- Directed by: Ben Anderson
- Production company: Vice Media
- Release date: May 27, 2013;
- Running time: 1 hour 29 minutes
- Country: United States
- Language: English

= This Is What Winning Looks Like =

Documentary film about the War in Afghanistan

This Is What Winning Looks Like is a 2013 documentary by Ben Anderson. It covers the troubled efforts by the International Security Assistance Force (ISAF) during the 2001–2021 War in Afghanistan to train the Afghan National Security Forces (ANSF) and assist in rebuilding key government institutions. The title of the film is a 2013 quote from US General John R. Allen.

The film received the 2013 Frontline Club Award for Broadcast.

== Background ==

After the September 11 attacks in 2001, the United States launched an invasion of Afghanistan that toppled the Taliban-ruled Islamic Emirate of Afghanistan. The United Nations then passed United Nations Security Council Resolution 1386, which outlined the creation of a permanent Afghan government and the creation of the International Security Assistance Force (ISAF). ISAF's primary goal was to train the Afghan National Security Forces (ANSF) and rebuild key infrastructure. NATO took command of the mission in 2003, and a total of 42 countries contributed troops to ISAF, including all members of NATO. By 2010, the US accounted for the majority of ISAF troops.

In 2007, Anderson had previously documented the "undermanned [and] underequipped" British Armed Forces fighting the Taliban in Helmand, Afghanistan.

The title of the film is a quote from US General John R. Allen, on his last day as head of NATO forces in Afghanistan.

== Synopsis ==

The documentary begins in December 2012. Anderson follows the US effort to train the Afghan National Army and Afghan National Police to take over after it left Afghanistan. The film uncovers a less-than-seamless transition, revealing rampant sexual abuse and killing of young boys by Afghan police commanders and other adult men as part of a cultural practice called bacha bazi, addiction to drugs such as opiates and marijuana, corruption, insider attacks and double agents inside the Afghan security forces, and false imprisonment of prisoners by Afghan officials. Afghan officers are less than willing to rectify the issues and prosecute those responsible.

During filming, there was an attempt on the life of an effective Afghan commander by a soldier under his command, and four boys were shot while trying to escape abuse at the hands of police commanders, three of which were fatal. To date, none of the commanders responsible for the abuse have been arrested or investigated.

American and British officials receive and broadcast the message that they are succeeding in Afghanistan, despite the beliefs of soldiers on the ground, such as United States Marine Major Bill Steuber, the commanding officer of the police advisory team. Steuber described the rampant corruption, giving examples of skimming ammunition off supplies and fuel off shipments, and claiming unusable vehicles for oil and fuel money. He explains the pressure of working with people who regularly rob and murder civilians, and molest children, stating that it "wears on you after a while".

Anderson summarizes, "All it is now is about getting out and saving face.
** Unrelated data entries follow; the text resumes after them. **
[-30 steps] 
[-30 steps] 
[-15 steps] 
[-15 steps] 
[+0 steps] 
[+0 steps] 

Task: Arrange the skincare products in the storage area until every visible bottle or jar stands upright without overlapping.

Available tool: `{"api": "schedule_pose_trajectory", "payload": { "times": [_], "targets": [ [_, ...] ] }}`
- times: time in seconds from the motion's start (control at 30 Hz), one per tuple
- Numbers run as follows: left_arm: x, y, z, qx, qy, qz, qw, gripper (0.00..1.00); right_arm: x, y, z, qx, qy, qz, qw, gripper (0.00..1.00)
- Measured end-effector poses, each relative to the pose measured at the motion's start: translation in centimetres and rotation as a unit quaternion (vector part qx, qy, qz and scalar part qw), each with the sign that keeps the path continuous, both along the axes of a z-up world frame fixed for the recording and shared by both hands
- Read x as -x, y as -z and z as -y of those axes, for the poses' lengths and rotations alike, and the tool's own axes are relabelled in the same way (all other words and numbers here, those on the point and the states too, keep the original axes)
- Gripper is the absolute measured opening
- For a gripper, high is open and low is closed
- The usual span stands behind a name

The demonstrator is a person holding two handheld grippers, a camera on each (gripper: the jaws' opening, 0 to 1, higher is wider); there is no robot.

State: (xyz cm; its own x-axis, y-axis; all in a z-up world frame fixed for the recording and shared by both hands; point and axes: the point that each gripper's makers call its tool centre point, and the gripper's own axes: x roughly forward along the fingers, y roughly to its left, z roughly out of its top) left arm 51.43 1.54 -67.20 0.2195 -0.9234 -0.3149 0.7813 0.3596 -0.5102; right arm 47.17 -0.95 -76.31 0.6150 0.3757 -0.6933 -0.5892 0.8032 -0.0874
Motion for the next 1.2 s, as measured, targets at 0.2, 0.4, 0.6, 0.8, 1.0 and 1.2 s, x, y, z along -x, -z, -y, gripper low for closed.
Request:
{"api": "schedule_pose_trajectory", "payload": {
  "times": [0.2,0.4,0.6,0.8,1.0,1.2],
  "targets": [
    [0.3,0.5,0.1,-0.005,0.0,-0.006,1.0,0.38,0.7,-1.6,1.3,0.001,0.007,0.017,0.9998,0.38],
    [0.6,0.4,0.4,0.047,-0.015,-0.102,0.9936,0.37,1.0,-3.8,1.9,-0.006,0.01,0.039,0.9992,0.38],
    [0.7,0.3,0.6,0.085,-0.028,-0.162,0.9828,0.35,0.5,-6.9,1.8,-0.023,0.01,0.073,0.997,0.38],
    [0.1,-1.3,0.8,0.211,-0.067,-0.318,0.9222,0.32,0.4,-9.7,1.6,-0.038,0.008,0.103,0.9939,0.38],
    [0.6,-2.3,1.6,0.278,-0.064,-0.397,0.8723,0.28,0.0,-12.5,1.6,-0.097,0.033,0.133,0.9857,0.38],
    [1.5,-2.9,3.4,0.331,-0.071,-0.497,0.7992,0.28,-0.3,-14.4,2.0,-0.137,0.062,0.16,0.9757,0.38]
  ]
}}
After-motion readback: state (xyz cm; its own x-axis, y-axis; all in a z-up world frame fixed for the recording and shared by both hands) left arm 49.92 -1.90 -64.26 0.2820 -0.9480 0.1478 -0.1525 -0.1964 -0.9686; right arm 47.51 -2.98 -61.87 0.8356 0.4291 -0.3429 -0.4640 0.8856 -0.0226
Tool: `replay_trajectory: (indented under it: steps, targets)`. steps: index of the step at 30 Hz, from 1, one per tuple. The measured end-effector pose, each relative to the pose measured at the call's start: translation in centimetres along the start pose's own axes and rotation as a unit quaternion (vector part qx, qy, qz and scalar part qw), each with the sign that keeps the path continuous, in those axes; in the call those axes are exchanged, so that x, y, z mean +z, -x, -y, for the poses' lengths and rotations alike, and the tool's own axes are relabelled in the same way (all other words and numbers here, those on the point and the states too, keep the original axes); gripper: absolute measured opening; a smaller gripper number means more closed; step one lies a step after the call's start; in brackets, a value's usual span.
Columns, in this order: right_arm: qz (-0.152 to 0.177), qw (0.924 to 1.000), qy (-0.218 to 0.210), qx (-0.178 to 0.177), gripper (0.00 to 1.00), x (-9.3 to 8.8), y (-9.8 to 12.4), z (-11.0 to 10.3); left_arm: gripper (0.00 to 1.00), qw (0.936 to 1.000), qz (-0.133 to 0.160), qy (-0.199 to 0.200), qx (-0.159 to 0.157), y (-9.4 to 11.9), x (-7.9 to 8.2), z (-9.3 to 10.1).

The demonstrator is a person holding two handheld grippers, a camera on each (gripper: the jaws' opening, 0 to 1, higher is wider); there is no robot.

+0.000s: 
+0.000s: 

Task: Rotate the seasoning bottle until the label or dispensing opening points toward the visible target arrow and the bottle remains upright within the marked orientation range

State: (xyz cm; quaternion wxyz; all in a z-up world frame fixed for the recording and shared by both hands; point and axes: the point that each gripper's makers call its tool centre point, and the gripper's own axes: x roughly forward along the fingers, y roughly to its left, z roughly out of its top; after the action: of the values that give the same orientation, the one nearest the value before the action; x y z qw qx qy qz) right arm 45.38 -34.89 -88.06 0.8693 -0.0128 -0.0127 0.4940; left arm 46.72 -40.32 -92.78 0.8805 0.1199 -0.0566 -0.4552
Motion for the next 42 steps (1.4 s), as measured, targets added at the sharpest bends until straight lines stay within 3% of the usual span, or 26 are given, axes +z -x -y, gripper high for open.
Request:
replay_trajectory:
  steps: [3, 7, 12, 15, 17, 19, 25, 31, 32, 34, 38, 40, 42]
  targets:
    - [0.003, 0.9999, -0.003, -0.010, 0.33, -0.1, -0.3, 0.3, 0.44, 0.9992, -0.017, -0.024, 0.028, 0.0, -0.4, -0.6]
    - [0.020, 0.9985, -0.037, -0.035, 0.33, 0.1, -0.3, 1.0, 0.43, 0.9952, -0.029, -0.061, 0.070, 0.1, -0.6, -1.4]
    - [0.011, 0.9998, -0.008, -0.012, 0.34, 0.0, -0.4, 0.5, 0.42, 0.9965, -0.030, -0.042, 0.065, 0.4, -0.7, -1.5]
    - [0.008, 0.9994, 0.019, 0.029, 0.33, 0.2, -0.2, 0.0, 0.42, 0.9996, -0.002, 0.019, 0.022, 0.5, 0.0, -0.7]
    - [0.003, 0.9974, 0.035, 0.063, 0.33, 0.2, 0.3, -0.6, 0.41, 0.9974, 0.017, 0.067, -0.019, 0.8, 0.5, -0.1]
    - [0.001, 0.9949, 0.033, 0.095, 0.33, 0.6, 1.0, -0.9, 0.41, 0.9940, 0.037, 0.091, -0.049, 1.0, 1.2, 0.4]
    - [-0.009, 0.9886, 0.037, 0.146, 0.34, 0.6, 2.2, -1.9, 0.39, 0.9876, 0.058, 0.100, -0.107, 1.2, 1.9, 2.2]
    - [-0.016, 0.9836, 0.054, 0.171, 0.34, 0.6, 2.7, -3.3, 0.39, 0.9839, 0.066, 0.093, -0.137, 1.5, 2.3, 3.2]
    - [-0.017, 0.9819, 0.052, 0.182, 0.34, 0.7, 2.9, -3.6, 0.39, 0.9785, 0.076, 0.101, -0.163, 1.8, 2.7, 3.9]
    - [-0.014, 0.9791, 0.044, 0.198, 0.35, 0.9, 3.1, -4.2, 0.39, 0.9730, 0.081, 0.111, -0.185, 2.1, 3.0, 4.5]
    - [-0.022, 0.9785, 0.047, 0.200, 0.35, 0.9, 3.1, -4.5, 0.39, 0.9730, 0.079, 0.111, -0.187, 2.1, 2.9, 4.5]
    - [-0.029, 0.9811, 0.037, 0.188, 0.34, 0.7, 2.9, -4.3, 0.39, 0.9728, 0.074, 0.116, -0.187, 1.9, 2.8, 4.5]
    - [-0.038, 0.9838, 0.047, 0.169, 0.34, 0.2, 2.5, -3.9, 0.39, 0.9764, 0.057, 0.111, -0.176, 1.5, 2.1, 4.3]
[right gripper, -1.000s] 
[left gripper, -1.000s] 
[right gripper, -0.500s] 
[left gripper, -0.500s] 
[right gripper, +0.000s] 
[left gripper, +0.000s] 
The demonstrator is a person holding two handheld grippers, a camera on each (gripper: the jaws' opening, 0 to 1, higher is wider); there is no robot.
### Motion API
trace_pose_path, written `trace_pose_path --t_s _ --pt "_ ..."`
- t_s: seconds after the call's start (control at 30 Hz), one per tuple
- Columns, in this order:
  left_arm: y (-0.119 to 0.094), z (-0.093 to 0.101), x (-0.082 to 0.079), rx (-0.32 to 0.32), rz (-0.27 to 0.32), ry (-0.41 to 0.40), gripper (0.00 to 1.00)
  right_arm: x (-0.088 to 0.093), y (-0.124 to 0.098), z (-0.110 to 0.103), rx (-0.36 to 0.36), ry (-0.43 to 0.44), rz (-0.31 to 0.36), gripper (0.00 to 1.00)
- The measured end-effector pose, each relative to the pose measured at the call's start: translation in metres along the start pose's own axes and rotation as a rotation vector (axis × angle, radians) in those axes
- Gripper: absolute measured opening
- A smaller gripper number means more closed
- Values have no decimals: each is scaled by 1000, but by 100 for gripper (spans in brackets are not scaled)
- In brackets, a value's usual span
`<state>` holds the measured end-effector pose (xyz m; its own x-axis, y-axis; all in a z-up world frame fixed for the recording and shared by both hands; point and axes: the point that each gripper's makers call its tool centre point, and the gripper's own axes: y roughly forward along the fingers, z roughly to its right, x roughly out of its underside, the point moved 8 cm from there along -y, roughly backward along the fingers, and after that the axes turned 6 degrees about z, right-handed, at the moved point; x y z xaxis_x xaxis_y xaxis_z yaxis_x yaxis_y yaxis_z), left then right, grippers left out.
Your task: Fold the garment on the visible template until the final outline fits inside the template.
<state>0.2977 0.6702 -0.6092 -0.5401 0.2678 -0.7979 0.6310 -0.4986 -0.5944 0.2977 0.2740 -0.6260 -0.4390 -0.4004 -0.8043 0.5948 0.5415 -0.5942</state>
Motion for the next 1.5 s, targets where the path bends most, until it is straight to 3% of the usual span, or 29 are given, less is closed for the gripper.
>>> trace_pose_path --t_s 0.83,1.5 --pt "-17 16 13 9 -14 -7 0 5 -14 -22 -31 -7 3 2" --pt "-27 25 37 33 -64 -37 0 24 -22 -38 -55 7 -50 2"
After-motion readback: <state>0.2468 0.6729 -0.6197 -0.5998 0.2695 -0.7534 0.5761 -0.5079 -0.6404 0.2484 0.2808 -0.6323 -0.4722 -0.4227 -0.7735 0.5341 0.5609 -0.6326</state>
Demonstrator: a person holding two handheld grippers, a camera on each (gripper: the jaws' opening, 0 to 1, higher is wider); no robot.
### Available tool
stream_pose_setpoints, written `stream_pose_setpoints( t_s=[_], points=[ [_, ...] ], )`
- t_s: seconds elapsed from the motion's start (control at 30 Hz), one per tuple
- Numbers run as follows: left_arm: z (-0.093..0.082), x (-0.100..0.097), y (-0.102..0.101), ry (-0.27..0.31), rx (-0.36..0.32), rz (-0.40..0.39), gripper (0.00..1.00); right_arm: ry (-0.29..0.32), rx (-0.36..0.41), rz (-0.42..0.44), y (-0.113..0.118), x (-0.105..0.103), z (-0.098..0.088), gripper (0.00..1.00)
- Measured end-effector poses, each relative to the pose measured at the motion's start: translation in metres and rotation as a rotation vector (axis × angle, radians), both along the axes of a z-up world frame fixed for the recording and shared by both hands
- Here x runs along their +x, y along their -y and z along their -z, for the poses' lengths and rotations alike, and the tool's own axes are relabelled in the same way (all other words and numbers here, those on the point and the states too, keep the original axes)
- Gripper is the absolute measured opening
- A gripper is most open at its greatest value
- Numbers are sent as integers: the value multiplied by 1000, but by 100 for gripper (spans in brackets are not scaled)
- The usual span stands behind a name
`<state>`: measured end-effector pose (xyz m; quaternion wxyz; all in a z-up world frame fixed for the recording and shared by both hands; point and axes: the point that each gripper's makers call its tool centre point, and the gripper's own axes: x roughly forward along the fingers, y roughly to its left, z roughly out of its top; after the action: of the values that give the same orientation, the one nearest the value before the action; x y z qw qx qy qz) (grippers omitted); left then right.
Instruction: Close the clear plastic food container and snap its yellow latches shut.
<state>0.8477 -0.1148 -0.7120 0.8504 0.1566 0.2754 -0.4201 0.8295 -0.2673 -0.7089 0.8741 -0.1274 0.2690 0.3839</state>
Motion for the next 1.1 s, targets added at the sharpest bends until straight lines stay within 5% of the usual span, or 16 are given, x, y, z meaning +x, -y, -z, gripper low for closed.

We're not leaving because we achieved our goals. We're leaving because we've given up on achieving those goals."

== Bacha bazi ==

Although illegal in Afghanistan, bacha bazi continues unchallenged pederasty practice in Afghanistan; to its widespread nature and influential participants, such as senior officials. Using a selective translation of Islamic law and a liberal interpretation of what constitutes homosexuality, the practice reveals the perception of relationships with prepubescent boys and the value of women in society. The boys are coveted as signs of wealth and status, not unlike horse racing or dog fighting. According to one practitioner, "Having a boy has become a custom for us. Whoever wants to show off, should have a boy".

== Reception ==
A guest columnist in Foreign Policy wrote that the film "shows what most coalition forces in Helmand, and Afghanistan more broadly, experience". He received the 2013 Frontline Club Award for Broadcast for the film.

== Aftermath ==
During an interview in November 2020, Anderson reported that Steuber's continuous reporting of abuse to senior personnel, including of bachi bazi practice, resulted in his military career being cut short.